→ **ACTION ITEM**:
A full, exact copy of the listing is needed, with images omitted.

→ **COLLECTED MATERIAL**:
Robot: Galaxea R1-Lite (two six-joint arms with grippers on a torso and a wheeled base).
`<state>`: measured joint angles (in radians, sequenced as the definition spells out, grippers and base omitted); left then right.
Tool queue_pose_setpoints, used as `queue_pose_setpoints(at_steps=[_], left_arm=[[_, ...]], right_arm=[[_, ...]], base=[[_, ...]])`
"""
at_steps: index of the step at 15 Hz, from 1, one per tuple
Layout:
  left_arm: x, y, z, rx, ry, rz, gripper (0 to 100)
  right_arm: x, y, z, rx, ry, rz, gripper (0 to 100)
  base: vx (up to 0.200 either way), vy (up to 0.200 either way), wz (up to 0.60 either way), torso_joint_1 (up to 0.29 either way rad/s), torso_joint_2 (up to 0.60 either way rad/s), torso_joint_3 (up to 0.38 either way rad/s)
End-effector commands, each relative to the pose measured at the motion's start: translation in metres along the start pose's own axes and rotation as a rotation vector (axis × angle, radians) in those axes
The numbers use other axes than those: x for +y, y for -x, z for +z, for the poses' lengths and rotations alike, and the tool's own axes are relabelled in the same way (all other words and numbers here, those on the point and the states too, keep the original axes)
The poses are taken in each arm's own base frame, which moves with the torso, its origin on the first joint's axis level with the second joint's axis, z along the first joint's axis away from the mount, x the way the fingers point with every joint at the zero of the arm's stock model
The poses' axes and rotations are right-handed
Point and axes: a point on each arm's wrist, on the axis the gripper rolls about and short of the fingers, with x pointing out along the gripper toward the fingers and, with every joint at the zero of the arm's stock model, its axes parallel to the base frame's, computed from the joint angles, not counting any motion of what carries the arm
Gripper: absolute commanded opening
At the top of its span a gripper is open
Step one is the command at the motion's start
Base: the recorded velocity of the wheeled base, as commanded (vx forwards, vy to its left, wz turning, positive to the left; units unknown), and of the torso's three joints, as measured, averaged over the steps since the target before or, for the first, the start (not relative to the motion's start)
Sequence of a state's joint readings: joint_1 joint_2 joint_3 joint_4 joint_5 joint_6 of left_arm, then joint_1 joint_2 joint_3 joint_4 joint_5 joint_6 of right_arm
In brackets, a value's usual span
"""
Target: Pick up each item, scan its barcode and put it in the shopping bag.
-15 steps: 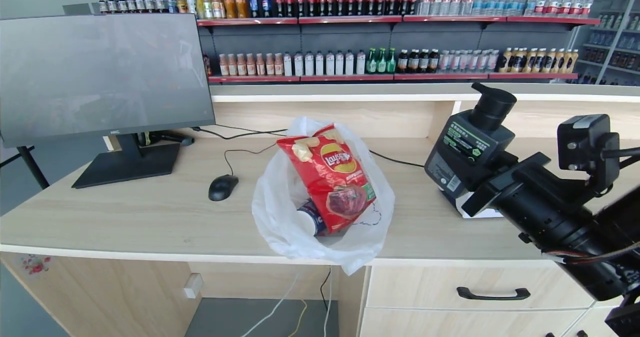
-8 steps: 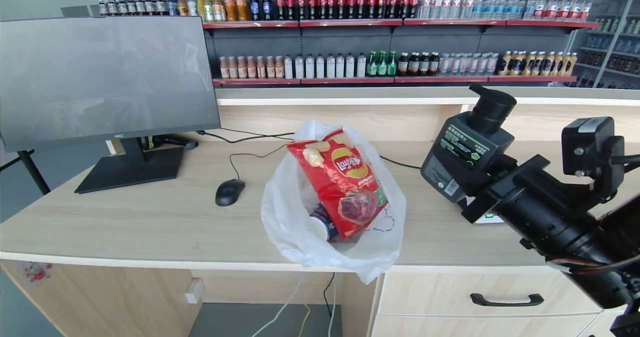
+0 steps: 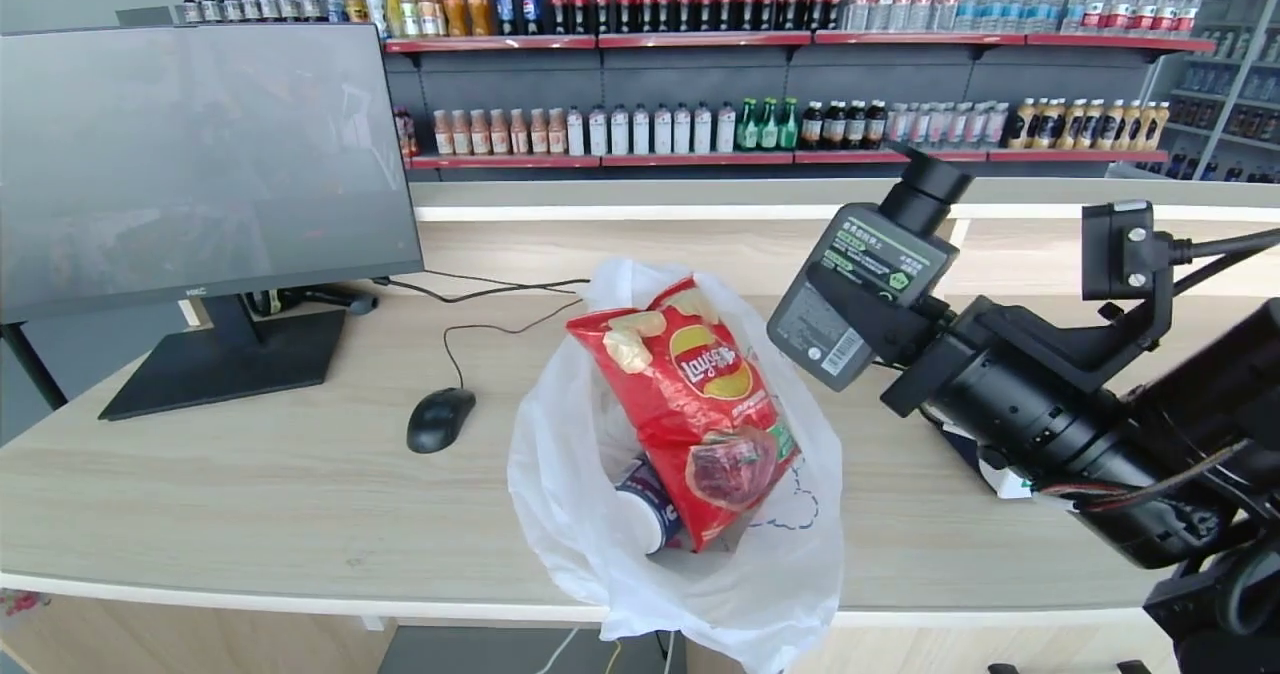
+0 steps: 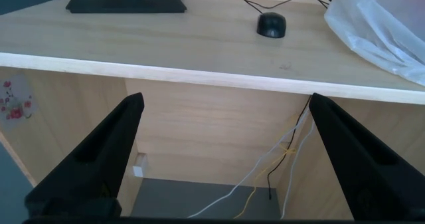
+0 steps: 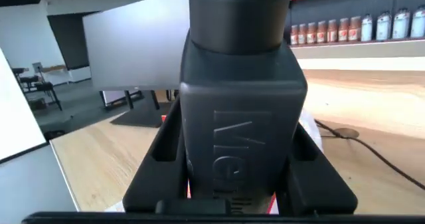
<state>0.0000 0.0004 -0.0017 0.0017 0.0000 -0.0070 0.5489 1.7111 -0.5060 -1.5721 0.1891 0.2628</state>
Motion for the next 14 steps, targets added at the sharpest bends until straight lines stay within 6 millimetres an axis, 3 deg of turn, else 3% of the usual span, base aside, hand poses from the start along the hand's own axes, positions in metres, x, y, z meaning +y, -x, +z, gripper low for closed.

→ **EXERCISE OUTPUT**:
Robot: Galaxea R1-Lite (two six-joint arms with grippers on a torso and a wheeled base).
`<state>`: measured joint angles (in radians, sequenced as the definition spells out, grippers and base omitted); left then right.
Tool queue_pose_setpoints, used as `queue_pose_setpoints(at_steps=[_], left_arm=[[_, ...]], right_arm=[[_, ...]], base=[[_, ...]])`
"""
at_steps: index of the step at 15 Hz, from 1, one per tuple
Layout:
  left_arm: x, y, z, rx, ry, rz, gripper (0 to 100)
  right_arm: x, y, z, rx, ry, rz, gripper (0 to 100)
  base: vx (up to 0.200 either way), vy (up to 0.200 either way), wz (up to 0.60 either way), torso_joint_1 (up to 0.29 either way rad/s), torso_joint_2 (up to 0.60 either way rad/s), torso_joint_3 (up to 0.38 either way rad/s)
End-effector commands, each relative to the pose measured at the motion's start: translation in metres along the start pose's own axes and rotation as a rotation vector (axis × angle, radians) in those axes
The numbers use other axes than those: x for +y, y for -x, z for +z, for the poses' lengths and rotations alike, and the tool's own axes are relabelled in the same way (all other words and numbers here, those on the point and the states too, keep the original axes)
The poses are taken in each arm's own base frame, which moves with the torso, its origin on the first joint's axis level with the second joint's axis, z along the first joint's axis away from the mount, x the way the fingers point with every joint at the zero of the arm's stock model
The poses' axes and rotations are right-handed
Point and axes: a point on each arm's wrist, on the axis the gripper rolls about and short of the fingers, with x pointing out along the gripper toward the fingers and, with every joint at the zero of the arm's stock model, its axes parallel to the base frame's, computed from the joint angles, not counting any motion of what carries the arm
Gripper: absolute commanded opening
At the top of its span a gripper is open
Step one is the command at the motion's start
Base: the recorded velocity of the wheeled base, as commanded (vx forwards, vy to its left, wz turning, positive to the left; units unknown), and of the torso's three joints, as measured, averaged over the steps since the target before or, for the first, the start (not relative to the motion's start)
Sequence of a state's joint readings: joint_1 joint_2 joint_3 joint_4 joint_5 joint_6 of left_arm, then joint_1 joint_2 joint_3 joint_4 joint_5 joint_6 of right_arm
In brackets, a value's usual span
"""
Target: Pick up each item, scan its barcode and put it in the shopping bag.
-15 steps: 
-8 steps: 
+0 steps: 
+0 steps: 
+0 steps: 
<state>0.0000 0.0004 -0.0017 0.0017 0.0000 -0.0070 0.5489 1.7111 -0.5060 -1.5721 0.1891 0.2628</state>
Motion for the next 14 steps, targets added at the sharpest bends until straight lines stay within 6 millimetres an axis, 3 deg of turn, else 3% of the usual span, base aside, hand poses from the start along the hand's own axes, positions in metres, x, y, z meaning +y, -x, +z, gripper low for closed.

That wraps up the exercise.